◆ WORK TASK
The required result is each line of the entries below containing the string "moved".
== == ==
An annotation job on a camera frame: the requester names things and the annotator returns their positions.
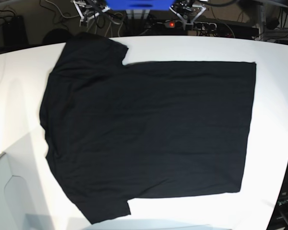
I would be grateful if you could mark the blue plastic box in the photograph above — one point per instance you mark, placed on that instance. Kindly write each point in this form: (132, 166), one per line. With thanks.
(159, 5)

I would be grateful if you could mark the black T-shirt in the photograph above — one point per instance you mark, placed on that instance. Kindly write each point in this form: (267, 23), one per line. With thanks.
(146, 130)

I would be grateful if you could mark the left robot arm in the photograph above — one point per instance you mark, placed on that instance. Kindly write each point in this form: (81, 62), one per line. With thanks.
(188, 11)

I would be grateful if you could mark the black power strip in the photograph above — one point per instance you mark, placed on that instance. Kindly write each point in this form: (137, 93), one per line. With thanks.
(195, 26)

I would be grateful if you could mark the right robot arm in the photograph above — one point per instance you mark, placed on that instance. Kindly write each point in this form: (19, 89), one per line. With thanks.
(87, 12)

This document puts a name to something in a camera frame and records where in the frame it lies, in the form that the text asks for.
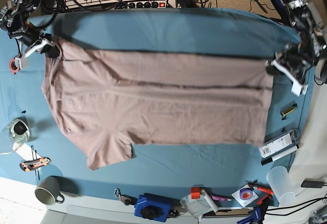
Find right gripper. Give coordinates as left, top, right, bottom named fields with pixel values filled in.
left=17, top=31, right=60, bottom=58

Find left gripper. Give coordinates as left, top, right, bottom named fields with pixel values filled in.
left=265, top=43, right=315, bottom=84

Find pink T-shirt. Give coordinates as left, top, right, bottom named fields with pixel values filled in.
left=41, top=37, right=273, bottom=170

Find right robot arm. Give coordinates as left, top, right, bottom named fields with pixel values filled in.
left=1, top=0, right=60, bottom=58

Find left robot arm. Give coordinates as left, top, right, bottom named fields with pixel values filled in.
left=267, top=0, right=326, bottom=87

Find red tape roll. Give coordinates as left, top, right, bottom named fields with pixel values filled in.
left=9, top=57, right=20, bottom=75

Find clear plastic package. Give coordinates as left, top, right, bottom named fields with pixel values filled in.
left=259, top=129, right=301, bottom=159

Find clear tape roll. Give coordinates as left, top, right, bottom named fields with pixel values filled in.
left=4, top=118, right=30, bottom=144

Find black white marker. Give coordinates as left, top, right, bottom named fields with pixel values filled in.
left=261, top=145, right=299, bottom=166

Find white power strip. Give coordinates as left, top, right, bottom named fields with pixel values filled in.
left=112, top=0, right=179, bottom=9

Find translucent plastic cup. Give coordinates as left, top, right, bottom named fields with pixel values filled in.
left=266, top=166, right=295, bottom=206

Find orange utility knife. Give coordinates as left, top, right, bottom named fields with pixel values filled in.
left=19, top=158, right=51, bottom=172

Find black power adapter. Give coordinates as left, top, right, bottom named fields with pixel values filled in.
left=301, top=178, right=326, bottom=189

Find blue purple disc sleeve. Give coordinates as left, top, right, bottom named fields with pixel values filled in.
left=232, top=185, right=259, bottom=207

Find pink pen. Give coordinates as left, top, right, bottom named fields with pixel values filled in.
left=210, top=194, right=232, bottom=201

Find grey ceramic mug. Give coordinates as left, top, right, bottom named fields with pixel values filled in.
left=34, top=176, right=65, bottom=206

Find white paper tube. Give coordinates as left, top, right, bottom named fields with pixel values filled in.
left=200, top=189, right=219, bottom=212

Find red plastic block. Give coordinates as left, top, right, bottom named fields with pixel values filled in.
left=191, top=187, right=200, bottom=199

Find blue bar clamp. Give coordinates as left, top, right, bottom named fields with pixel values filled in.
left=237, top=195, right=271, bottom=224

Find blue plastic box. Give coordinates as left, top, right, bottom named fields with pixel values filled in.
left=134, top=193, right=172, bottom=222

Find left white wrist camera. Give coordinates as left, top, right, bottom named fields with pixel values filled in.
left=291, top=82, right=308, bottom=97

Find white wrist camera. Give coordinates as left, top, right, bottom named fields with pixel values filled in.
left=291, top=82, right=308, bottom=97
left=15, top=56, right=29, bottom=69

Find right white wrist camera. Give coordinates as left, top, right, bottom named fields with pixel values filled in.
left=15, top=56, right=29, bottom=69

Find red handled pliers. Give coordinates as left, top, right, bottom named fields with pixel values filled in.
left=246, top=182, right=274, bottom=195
== == ==
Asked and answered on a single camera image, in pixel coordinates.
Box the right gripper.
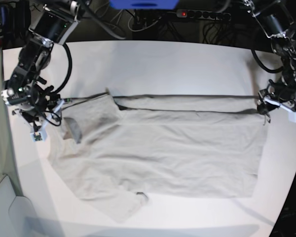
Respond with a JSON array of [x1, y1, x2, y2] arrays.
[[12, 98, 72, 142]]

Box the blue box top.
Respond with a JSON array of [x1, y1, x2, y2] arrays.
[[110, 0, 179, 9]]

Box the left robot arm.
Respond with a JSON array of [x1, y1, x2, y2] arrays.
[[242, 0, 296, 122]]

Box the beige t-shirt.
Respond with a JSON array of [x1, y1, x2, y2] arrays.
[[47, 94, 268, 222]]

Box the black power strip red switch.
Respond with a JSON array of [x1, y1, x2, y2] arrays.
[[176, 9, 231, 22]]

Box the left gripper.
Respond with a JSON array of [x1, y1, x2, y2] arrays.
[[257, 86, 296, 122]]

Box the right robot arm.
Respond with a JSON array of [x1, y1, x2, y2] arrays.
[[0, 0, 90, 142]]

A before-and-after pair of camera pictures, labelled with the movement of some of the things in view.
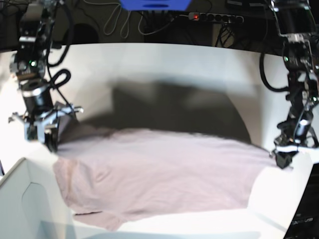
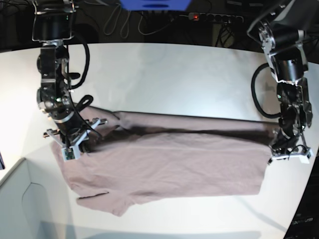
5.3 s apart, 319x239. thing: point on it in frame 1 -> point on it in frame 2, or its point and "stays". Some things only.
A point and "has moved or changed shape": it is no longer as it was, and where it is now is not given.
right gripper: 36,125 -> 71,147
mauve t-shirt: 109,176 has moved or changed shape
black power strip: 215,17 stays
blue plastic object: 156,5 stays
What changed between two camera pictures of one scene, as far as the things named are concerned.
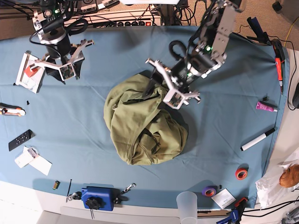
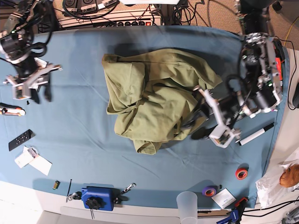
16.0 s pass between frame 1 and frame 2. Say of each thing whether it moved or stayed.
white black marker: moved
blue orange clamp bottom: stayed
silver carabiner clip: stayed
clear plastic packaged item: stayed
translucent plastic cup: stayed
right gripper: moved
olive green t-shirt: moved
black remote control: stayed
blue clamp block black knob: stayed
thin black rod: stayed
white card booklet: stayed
== == ==
◆ EXERCISE OUTPUT
A point and "has moved or changed shape": it is no longer as it was, and where it is now is not given.
mauve t-shirt: 109,176 has moved or changed shape
16.0 s pass between frame 1 and frame 2. Say of each thing whether it moved or stayed.
white black marker: moved
right gripper: moved
olive green t-shirt: moved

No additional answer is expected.